The Literary Character of Isaiah 40-55 Part 2: Literary Genres in Isaiah 40-55 -- By: Eugene H. Merrill
BSac 144:574 (Apr 87) p. 144
The Literary Character of Isaiah 40-55
Literary Genres in Isaiah 40-55
Professor of Semitics and Old Testament Studies
Dallas Theological Seminary
As the survey in the first article in this two-part series1 showed, contemporary scholarly consensus recognizes four major genres (disputations, lawsuits, salvation oracles, and proclamations of salvation) and one minor genre (hymns/hymnic) in Isaiah 40–55. Each of these must now be considered in detail, but for convenience they will be grouped under the categories of hymns, polemic genres, and salvation speeches.
The Hymns and Hymnic Sections
It is virtually impossible to find any two scholars who agree on any list of hymns or hymnic passages in Isaiah 40–55, but the following will satisfy most: 40:12–26, 27–31; 42:10–13; 44:23; 45:8; 48:20–21; 49:13; 51:3; 52:9–10 .
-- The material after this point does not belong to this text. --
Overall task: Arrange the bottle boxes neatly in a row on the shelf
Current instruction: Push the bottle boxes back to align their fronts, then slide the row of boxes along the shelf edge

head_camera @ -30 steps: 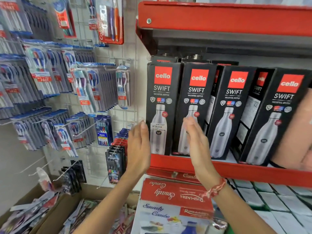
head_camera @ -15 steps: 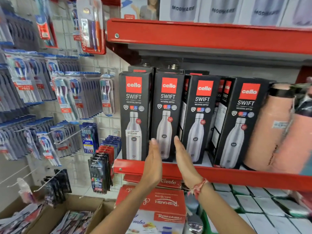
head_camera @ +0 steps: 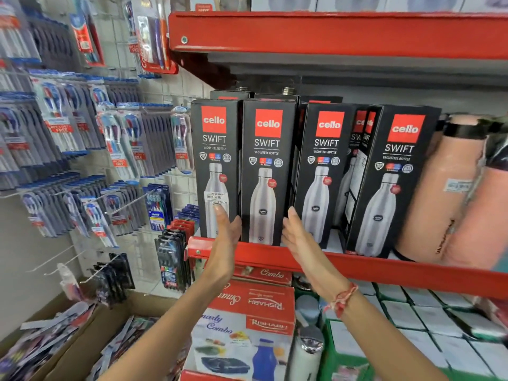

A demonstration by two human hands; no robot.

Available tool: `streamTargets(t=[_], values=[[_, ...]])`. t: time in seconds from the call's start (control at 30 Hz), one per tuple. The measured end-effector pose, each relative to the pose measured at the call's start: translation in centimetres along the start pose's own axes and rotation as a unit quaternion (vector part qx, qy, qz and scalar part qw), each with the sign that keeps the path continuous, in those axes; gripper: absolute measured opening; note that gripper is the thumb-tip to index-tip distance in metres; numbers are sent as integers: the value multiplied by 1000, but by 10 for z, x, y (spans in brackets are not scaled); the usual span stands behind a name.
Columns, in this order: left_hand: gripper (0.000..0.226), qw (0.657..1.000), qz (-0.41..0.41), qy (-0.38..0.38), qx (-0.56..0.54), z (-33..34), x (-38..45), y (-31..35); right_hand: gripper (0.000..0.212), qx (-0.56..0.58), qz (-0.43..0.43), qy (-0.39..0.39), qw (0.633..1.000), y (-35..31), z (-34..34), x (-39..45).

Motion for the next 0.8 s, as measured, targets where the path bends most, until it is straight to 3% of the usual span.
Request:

Only a brief review of the hymn/psalm genre can be presented here. Gressmann defined the hymn as fundamentally a praise of the deity.2 He said that the hymns in Isaiah 40–55 enumerate Yahweh’s great deeds through predications in the form of epithets. Any texts that use that characteristically participial
BSac 144:574 (Apr 87) p. 145
construction should be considered hymnic. Gressmann saw four basic categories: (a) hymnic expansions of the introduction and conclusion formulae; (b) hymnic expansions of self-predication expressions (which he considered to be due to the Babylonian environment);3 (c) concluding hymns;4 and (d) larger hymns.5 He has often been accused of finding too many examples of hymns, but in fact he sees no hymns at all independent of their contexts. That is, the prophet did not use the hymn as a separate genre but only to introduce, conclude, or tie together nonhymnic sections.
Mowinckel, in his monumental work The Psalms in Israel’s Worship, divided I...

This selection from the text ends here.